● **TASK TO COMPLETE**: Please repeat the records exactly from their first line, finishing at the line containing "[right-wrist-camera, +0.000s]" and including it.

(Stored dataset items)

----

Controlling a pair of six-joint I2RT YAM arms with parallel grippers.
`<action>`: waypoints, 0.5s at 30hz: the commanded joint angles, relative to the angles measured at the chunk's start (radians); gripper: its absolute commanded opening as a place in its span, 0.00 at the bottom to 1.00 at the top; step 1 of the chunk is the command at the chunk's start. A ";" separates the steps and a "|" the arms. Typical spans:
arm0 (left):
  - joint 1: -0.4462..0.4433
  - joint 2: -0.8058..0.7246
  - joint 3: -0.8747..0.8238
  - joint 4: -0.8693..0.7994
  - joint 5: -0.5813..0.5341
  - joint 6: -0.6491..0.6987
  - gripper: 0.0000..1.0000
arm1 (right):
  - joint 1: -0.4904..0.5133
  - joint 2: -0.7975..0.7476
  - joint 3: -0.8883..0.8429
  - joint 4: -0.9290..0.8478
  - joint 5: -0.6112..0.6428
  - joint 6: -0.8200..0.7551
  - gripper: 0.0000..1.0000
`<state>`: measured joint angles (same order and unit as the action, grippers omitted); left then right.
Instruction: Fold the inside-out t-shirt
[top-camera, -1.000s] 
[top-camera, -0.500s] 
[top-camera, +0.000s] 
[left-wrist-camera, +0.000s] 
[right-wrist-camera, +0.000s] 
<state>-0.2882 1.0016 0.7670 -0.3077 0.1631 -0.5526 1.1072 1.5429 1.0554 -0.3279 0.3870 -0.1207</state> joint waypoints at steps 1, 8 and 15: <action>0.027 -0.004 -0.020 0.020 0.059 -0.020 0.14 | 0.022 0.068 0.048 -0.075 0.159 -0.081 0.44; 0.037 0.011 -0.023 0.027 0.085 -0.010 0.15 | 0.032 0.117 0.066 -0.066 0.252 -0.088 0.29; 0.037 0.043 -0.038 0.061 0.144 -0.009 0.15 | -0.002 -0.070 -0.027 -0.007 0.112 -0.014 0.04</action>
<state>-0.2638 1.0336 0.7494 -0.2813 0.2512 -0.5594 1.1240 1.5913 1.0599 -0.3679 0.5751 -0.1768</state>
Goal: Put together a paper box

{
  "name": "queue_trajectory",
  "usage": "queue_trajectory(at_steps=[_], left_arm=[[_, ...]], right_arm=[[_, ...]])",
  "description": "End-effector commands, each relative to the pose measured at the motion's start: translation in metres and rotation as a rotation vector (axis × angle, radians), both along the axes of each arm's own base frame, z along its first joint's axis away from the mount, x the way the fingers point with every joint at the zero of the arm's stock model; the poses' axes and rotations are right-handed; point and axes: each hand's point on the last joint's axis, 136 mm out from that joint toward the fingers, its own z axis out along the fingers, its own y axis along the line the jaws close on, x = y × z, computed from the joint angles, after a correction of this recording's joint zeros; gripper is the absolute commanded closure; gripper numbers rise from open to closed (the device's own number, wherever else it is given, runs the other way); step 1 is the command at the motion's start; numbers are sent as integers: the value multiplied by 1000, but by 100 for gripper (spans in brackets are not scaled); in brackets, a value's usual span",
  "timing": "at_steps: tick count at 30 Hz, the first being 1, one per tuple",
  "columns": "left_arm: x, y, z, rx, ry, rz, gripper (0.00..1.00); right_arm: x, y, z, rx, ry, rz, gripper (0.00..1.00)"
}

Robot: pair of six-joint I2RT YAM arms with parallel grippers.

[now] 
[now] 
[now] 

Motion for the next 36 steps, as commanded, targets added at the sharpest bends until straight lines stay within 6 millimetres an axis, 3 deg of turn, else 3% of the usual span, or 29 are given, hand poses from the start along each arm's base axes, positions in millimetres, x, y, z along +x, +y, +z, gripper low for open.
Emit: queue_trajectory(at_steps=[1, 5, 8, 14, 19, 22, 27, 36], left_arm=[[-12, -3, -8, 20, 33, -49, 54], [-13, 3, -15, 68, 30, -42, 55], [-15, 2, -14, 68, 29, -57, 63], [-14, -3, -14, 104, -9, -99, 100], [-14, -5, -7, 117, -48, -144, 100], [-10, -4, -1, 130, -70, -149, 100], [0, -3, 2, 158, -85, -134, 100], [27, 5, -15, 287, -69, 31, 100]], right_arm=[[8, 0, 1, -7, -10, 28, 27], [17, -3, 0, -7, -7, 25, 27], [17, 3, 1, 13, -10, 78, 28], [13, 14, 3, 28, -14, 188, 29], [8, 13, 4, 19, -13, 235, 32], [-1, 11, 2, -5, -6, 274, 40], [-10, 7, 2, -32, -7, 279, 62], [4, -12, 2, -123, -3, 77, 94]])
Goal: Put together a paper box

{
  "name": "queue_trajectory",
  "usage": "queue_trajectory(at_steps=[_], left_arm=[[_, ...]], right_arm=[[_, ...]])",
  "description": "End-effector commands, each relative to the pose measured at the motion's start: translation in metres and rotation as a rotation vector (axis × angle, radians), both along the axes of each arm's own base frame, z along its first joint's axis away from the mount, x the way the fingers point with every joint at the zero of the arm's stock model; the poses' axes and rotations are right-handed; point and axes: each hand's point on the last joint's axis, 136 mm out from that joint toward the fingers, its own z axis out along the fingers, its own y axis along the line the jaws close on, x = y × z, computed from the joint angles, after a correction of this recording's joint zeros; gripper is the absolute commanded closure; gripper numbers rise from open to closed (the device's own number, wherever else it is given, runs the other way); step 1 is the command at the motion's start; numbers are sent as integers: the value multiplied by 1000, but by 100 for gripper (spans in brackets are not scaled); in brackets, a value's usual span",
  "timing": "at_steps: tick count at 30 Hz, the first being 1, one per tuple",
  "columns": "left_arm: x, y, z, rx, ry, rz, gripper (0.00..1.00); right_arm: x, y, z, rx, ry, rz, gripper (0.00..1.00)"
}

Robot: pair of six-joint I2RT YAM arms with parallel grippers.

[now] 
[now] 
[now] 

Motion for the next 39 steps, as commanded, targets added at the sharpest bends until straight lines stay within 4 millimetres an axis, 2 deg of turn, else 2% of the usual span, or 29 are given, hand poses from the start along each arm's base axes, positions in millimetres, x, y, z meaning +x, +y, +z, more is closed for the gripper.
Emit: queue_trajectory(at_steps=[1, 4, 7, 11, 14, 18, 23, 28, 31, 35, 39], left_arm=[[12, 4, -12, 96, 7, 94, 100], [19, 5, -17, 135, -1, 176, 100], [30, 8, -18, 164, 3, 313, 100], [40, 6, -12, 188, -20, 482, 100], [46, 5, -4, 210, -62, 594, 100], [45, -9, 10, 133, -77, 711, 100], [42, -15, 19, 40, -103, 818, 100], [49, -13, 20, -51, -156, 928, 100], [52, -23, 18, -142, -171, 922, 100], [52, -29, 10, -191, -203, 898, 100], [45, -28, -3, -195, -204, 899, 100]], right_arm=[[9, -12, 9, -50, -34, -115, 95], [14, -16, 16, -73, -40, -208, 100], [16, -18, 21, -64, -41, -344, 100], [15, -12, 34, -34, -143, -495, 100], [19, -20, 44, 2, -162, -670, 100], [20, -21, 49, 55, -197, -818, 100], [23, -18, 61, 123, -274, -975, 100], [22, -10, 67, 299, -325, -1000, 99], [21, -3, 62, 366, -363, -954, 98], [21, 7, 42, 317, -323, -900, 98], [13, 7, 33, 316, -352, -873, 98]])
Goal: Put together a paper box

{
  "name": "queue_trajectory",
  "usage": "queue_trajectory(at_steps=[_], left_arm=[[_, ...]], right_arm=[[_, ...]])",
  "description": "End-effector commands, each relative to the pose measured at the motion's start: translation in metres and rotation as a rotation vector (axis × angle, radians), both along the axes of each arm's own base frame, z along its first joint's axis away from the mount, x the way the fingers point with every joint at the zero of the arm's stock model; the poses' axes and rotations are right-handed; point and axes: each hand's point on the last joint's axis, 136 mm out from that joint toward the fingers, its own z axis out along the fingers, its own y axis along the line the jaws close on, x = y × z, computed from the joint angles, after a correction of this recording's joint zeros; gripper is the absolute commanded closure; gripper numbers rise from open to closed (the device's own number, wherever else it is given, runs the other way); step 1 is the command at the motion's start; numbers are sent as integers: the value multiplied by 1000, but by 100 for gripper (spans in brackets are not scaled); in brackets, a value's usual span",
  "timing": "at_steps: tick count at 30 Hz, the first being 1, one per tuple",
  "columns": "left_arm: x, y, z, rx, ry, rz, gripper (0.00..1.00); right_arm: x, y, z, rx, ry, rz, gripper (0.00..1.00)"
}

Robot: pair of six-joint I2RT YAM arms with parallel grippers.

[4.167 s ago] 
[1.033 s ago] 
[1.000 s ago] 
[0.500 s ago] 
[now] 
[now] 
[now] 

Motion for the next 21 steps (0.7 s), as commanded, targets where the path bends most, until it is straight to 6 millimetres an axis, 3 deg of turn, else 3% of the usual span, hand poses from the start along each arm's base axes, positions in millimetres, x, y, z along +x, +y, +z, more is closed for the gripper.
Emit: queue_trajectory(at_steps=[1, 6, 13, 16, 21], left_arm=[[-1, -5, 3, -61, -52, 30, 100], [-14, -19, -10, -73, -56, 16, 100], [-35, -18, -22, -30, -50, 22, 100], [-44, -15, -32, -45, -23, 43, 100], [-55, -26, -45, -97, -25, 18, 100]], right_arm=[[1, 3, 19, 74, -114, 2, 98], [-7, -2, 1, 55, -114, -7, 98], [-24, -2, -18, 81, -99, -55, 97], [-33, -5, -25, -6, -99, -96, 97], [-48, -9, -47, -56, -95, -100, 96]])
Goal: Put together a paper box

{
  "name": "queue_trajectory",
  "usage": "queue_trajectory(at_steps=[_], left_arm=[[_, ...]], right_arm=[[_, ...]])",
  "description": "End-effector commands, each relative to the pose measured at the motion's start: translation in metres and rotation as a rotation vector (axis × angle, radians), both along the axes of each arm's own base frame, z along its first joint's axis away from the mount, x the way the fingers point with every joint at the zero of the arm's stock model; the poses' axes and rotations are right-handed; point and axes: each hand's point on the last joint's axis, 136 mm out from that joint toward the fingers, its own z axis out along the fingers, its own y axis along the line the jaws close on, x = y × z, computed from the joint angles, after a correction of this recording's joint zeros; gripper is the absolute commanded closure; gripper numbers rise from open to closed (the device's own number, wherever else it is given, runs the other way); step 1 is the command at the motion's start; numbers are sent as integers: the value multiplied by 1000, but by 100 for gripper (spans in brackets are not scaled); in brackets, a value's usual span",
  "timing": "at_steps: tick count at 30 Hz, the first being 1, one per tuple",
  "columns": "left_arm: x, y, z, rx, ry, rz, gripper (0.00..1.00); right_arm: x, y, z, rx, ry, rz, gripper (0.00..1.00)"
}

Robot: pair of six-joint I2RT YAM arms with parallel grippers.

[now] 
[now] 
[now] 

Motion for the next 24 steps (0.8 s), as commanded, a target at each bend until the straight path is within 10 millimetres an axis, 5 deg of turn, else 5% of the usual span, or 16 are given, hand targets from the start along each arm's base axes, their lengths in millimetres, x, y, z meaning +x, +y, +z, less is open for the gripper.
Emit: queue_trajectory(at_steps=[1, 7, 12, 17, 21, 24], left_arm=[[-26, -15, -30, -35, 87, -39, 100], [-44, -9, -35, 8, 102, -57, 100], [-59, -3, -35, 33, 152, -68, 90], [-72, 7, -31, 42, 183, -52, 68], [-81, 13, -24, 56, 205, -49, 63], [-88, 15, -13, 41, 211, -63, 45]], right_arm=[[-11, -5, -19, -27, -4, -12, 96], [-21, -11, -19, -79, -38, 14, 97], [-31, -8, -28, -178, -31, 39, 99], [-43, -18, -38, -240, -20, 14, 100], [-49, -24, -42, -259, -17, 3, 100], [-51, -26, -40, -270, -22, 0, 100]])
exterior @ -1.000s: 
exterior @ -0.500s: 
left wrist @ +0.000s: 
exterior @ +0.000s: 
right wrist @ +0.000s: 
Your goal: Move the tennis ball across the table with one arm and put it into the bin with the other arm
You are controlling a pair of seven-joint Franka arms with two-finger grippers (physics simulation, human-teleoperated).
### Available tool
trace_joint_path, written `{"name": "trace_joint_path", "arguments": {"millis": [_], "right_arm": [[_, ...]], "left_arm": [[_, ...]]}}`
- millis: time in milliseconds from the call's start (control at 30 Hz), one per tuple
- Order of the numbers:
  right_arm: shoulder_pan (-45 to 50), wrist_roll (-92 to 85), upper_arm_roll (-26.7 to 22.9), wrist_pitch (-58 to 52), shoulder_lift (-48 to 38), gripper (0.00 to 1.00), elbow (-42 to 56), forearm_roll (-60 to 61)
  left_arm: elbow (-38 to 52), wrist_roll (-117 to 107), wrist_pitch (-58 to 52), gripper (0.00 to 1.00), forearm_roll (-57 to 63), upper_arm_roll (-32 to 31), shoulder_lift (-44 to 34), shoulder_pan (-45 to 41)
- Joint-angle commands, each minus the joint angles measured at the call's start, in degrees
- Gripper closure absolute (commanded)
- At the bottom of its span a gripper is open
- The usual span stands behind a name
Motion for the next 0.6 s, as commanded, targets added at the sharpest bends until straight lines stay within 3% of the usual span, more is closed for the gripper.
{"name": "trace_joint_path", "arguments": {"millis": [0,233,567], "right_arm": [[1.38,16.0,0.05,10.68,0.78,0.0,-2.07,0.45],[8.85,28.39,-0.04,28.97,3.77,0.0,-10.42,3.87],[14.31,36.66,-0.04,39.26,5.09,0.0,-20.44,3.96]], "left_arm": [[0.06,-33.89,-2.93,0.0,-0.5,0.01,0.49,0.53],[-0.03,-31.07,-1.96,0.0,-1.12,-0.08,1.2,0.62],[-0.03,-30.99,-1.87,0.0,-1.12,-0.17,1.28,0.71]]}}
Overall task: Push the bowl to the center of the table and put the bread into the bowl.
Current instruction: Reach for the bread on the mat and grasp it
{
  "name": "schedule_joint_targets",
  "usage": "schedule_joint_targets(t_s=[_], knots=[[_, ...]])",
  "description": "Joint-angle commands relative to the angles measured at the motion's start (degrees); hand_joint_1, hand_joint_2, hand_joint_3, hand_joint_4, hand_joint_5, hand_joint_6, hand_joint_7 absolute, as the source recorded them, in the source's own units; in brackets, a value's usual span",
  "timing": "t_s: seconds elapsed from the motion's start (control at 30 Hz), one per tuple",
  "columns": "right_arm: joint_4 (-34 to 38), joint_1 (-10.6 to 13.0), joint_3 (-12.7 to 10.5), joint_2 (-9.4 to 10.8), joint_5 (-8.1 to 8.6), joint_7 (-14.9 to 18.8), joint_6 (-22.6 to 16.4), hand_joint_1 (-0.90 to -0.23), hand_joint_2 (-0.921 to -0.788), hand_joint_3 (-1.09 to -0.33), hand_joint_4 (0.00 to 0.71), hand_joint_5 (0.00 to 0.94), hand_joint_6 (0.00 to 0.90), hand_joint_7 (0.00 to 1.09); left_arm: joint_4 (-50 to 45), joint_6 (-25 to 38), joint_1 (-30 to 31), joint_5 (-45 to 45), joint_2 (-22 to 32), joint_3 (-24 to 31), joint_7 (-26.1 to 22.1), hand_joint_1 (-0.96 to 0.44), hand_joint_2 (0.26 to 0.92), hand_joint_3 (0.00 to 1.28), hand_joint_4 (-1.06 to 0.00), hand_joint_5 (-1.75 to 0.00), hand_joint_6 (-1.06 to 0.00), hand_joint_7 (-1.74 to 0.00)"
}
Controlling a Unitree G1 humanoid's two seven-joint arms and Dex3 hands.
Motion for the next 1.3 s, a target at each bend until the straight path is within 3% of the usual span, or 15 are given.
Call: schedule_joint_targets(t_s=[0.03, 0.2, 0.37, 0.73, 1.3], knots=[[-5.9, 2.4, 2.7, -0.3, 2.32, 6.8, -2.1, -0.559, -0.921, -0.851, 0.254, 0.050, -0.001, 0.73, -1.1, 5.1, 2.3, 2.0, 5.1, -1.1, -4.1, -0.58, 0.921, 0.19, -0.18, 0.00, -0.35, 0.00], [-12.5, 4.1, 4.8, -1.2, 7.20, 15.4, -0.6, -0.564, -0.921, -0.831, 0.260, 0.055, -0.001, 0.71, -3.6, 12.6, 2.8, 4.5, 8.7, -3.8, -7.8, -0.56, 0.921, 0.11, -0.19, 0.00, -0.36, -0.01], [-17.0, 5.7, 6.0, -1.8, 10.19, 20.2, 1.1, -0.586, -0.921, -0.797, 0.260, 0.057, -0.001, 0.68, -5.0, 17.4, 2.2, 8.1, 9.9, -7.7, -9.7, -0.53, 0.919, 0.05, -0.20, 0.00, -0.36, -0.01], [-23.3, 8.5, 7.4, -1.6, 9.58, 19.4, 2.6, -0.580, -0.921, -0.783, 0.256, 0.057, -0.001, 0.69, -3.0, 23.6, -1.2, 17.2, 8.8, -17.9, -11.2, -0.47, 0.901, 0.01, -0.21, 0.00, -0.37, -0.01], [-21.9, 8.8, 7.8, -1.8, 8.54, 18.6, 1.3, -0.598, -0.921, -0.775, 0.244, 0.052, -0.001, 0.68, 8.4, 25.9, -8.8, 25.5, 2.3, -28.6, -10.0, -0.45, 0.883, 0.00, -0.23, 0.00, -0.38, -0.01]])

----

● **ANSWER TO THE PROBLEM**:
Controlling a pair of six-joint I2RT YAM arms with parallel grippers.
`<action>`: waypoints, 0.5s at 30hz: the commanded joint angles, relative to the angles measured at the chunk's start (radians); gripper: its absolute commanded opening as a place in its span, 0.00 at the bottom to 1.00 at the top; step 1 of the chunk is the command at the chunk's start. A ";" separates the steps and a "|" the arms. Typical spans:
arm0 (left):
  - joint 1: -0.4462..0.4433
  - joint 2: -0.8058..0.7246
  - joint 3: -0.8747..0.8238
  - joint 4: -0.8693..0.7994
  - joint 5: -0.5813..0.5341
  - joint 6: -0.6491..0.6987
  - gripper: 0.0000..1.0000
arm1 (right):
  - joint 1: -0.4904..0.5133
  - joint 2: -0.7975..0.7476
  - joint 3: -0.8883..0.8429
  - joint 4: -0.9290..0.8478
  - joint 5: -0.6112..0.6428
  - joint 6: -0.8200..0.7551
  - gripper: 0.0000..1.0000
`<state>`: measured joint angles (same order and unit as the action, grippers omitted); left then right.
Instruction: Fold the inside-out t-shirt
[top-camera, -1.000s] 
[top-camera, -0.500s] 
[top-camera, +0.000s] 
[left-wrist-camera, +0.000s] 
[right-wrist-camera, +0.000s] 

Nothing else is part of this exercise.